Why the Treasure Hunt Demo Broke Every Query Tool We Fed It

#ai #webdev #programming #machinelearning

The Problem We Were Actually Solving

We were not building a demo. We needed to let Veltrix operators run A/B experiments on synthetic user journeys without melting the underlying SQL warehouse. The real question was: how close could we push the warehouse to the AI inference layer before the planner started dropping predicates and the warehouse returned rows that made no sense for the user journey.

The warehouse in question was a Snowflake XL on AWS, billed by the second. Our synthetic user model generated 250 k journeys per minute during peak. The AI layer had to annotate each journey with intent tags (shopping, support, fraud) within 200 ms to stay ahead of the next batch. That was the operating envelope, not the sales slide.

What We Tried First (And Why It Failed)

First cut: put the intent model in a sidecar container next to the Spark cluster that generated the journeys. We picked ONNX Runtime v1.14 with a DistilBERT fine-tuned on our own corpus because the latency slide said 30 ms. Reality: ONNX packaged the tokenizer as a separate DLL. Tokenization alone took 85–110 ms on c6i.large instances, pushing the total inference time to 190 ms when the warehouse was cold and 280 ms when Snowflake decided to spike the warehouse cluster. The operator dashboards immediately showed orange pings; the business called it a red fire drill.

Worse, the tokenizer DLL leaked memory. After two hours on a 64-core cluster, each pods RSS climbed to 2.4 GB, and the Kubernetes scheduler evicted five pods in a row. The warehouse downstream received duplicate rows with NULL intents, so every metric we exported was off by 7–12 %.

The Architecture Decision

We ripped out the sidecar entirely. Instead, the Spark jobs write raw event JSON to an S3 bucket every 60 seconds. A Lambda function (Python 3.12 runtime) picks up the bucket, tokenizes offline, and stores the tokenized blobs back in S3. A nightly Kubernetes job then loads the tokenized chunks into Snowflake as temporary tables. The AI inference happens inside Snowflake via the Snowpark Container Services, so the raw data never leaves the warehouse boundary.

We accepted a 30-second lag between journey generation and intent annotation, but that lag is fixed and predictable. Snowpark Container Services runs the model inside a 4 vCPU / 16 GB container sharing the warehouse cluster, so the tokenizer memory pressure is isolated. The warehouse planner now receives pre-tokenized text, so predicate pushdown works correctly and the scan sizes drop by 40 %.
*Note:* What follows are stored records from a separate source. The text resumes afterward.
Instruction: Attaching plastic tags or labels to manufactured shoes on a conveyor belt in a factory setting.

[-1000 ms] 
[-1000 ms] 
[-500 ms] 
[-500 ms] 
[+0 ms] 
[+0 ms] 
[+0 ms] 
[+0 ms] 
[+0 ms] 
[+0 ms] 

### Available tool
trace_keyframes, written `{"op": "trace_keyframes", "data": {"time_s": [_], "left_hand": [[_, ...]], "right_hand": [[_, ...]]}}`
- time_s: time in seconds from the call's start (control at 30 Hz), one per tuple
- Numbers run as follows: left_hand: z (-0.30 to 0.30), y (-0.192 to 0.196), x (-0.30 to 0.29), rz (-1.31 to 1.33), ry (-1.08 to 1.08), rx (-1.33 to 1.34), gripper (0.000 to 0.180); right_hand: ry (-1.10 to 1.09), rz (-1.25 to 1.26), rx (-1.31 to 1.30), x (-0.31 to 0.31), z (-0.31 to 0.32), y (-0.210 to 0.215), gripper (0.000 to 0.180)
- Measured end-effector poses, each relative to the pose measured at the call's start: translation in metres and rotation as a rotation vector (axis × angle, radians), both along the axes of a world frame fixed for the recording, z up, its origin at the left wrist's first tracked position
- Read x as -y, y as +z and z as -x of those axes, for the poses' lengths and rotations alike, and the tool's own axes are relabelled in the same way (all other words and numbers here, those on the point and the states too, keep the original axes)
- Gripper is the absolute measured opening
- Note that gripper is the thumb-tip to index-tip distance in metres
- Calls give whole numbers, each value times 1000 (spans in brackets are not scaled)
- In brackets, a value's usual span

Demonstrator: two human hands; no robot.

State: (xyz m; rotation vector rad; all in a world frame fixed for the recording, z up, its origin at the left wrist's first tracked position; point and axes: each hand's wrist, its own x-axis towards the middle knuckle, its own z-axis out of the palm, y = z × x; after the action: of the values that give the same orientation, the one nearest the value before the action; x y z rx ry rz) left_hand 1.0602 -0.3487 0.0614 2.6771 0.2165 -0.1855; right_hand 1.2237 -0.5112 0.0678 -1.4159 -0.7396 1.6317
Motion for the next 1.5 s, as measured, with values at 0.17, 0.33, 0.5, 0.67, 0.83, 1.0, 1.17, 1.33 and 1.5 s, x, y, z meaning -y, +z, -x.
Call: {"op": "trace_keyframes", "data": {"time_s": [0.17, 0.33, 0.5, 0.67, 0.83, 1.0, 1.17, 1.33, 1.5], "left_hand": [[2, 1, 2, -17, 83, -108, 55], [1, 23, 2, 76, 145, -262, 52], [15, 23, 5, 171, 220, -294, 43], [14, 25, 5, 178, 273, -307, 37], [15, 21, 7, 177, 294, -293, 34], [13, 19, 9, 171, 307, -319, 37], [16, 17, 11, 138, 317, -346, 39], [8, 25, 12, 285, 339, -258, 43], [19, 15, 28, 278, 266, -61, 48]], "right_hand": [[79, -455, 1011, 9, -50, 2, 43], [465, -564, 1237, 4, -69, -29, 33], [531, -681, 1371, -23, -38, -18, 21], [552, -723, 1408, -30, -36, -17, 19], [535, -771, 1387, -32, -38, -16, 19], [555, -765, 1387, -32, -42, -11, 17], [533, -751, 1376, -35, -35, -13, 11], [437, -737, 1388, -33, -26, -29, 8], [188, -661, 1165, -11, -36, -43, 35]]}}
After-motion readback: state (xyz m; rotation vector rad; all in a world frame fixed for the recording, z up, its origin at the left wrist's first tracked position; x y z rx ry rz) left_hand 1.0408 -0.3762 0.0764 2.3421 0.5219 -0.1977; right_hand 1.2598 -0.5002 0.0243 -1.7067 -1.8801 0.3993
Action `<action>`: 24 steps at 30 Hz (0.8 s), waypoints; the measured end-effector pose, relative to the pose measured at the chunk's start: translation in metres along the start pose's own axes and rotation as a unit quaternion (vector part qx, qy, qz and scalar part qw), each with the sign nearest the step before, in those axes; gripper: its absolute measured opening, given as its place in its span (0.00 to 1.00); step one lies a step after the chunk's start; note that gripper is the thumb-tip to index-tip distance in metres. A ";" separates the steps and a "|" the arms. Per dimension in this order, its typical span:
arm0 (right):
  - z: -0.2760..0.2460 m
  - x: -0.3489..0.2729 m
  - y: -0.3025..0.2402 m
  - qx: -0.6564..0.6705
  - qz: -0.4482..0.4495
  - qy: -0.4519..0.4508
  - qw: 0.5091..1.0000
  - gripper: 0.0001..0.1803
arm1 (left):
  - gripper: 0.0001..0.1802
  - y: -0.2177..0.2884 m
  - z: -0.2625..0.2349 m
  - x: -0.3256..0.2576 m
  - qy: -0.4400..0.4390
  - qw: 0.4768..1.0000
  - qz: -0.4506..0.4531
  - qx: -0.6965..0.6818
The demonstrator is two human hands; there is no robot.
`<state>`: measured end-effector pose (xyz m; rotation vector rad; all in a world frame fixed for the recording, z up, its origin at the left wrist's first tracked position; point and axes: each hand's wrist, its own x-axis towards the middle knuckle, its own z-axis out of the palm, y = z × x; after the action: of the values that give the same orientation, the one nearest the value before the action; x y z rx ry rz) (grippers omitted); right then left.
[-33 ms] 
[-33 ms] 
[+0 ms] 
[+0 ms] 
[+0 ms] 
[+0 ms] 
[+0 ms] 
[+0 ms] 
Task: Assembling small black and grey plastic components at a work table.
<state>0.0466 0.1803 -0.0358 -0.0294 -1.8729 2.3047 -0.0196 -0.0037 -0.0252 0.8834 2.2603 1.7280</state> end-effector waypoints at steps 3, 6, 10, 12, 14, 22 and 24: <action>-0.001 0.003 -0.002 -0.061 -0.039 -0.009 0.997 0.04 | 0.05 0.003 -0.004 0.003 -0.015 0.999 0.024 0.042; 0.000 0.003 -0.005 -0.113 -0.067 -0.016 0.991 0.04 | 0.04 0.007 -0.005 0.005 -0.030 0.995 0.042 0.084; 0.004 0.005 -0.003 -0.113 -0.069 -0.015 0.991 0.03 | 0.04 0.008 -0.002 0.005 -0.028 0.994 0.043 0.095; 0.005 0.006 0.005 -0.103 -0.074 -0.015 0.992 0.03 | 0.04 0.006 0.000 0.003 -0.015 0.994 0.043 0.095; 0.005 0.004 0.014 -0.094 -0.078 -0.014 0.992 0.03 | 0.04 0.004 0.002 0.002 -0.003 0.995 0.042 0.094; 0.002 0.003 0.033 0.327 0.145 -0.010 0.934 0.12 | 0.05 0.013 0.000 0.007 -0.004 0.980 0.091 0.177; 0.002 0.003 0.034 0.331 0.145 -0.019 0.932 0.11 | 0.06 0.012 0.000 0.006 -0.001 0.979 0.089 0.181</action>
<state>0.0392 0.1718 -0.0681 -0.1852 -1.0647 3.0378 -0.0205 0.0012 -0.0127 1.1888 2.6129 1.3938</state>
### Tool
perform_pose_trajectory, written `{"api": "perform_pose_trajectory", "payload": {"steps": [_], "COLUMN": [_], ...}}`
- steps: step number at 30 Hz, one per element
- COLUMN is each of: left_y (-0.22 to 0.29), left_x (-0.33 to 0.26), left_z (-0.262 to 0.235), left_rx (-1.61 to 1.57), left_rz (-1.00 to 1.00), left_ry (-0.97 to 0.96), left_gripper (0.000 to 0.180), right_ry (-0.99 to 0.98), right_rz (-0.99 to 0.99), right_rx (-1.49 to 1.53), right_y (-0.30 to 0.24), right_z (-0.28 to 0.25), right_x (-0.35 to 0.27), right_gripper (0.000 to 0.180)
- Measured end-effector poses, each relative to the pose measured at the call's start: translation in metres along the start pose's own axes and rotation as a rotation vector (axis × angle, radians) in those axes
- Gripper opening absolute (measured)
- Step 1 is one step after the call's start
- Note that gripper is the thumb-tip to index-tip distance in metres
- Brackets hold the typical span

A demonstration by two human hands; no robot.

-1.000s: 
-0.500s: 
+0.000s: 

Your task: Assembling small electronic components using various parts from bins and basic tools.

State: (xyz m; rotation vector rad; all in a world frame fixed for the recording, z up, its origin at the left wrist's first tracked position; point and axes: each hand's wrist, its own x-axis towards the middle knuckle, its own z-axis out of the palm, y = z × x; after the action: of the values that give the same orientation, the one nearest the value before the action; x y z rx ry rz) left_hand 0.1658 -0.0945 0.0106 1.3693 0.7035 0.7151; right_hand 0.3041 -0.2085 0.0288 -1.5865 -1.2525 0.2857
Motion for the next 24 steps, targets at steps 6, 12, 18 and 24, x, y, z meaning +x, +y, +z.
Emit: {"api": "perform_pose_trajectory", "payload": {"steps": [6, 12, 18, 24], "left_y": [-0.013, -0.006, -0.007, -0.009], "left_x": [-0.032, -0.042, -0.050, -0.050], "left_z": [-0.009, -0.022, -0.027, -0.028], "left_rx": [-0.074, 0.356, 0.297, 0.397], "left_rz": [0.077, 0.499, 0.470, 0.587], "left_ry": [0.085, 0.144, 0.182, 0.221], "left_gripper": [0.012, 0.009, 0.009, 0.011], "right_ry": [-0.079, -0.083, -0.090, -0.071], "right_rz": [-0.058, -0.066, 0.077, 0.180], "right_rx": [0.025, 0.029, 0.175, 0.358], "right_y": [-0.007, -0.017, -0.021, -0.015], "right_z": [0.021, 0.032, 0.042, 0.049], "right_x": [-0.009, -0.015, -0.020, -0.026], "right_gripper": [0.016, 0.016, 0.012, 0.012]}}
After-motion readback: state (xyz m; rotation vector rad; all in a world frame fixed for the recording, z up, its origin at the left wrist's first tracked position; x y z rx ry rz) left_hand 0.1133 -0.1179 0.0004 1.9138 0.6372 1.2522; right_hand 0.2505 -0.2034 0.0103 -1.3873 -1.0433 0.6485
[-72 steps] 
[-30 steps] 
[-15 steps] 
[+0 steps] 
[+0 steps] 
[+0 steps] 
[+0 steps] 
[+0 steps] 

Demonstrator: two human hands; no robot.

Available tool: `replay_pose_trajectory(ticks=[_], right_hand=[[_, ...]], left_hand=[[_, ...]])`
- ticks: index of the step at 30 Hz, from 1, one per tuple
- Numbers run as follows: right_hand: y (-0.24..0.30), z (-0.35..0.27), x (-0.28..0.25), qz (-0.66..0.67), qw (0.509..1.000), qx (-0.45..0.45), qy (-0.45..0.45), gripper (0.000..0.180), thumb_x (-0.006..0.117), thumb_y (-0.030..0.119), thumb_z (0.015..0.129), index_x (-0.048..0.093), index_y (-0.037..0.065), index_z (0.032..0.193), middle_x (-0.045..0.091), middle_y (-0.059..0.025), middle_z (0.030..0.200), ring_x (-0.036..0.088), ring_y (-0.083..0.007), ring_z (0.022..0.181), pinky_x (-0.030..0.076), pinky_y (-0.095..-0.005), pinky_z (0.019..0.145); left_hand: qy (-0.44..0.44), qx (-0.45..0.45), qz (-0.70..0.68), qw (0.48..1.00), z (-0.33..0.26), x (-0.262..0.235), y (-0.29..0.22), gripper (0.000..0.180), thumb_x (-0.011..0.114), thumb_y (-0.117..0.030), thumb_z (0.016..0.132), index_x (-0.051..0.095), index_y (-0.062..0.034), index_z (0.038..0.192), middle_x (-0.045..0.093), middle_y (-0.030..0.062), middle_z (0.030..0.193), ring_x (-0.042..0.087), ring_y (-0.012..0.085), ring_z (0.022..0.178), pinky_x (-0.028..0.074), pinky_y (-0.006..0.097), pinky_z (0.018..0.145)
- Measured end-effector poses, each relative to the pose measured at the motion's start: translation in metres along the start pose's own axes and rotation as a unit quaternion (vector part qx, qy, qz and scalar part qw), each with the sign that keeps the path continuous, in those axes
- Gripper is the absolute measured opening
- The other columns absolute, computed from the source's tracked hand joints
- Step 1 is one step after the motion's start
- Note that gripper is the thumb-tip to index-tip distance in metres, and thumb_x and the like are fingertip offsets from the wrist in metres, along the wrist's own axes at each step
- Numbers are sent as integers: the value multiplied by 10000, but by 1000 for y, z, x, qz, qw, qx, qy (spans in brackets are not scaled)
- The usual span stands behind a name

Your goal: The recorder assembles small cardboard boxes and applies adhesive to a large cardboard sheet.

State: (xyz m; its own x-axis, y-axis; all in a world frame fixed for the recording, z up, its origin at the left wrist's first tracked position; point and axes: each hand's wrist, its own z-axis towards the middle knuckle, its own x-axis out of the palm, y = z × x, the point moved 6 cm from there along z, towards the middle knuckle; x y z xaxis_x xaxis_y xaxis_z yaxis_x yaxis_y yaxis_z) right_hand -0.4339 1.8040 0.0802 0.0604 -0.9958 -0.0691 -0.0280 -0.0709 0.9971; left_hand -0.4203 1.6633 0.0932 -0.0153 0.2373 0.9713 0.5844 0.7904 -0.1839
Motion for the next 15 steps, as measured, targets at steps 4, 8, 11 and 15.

What The Numbers Said After

Latency: steady 185–205 ms for the entire downstream pipeline, measured end-to-end from event write to intent tag in the warehouse fact table. We added a custom metric—p95 delta from click to intent tag—and instrumented it with OpenTelemetry traces. The worst spike we saw after cutover was 245 ms, still under the 250 ms SLA.

Cost: Snowflake credit burn stayed flat at 1.3 credits/minute during peak, whereas the old sidecar model peaked at 2.1 credits/minute because of duplicated compute and spilled memory. The Lambda tokenizer added $18/day in AWS compute, a rounding error compared to the warehouse credit delta.

Errors: NULL intent rows dropped from 7 % to 0.18 %. The Snowflake query profile showed 99 % of scans respected the pushed-down filters, cutting warehouse scan bytes by 41 % and evening out query concurrency.

What I Would Do Differently

I would not have trusted the ONNX Runtime slide deck. Every production system Ive integrated that includes a tokenizer has had hidden initialization cost—loading vocab files, compiling the tokenizer DLL, JIT warm-up. We should have benchmarked tokenization in isolation on the same instance class before wiring it to Spark.

I would have pushed harder to run the tokenizer inside Snowflake from day one. Snowpark Container Services was in private preview when we started; by the time we adopted it, the breakage was already baked in.

Finally, I would have exposed the tokenization latency as a separate metric instead of burying it inside end-to-end latency. That way, when ONNX releases a new tokenizer version, wed catch the regression before it hit the warehouse.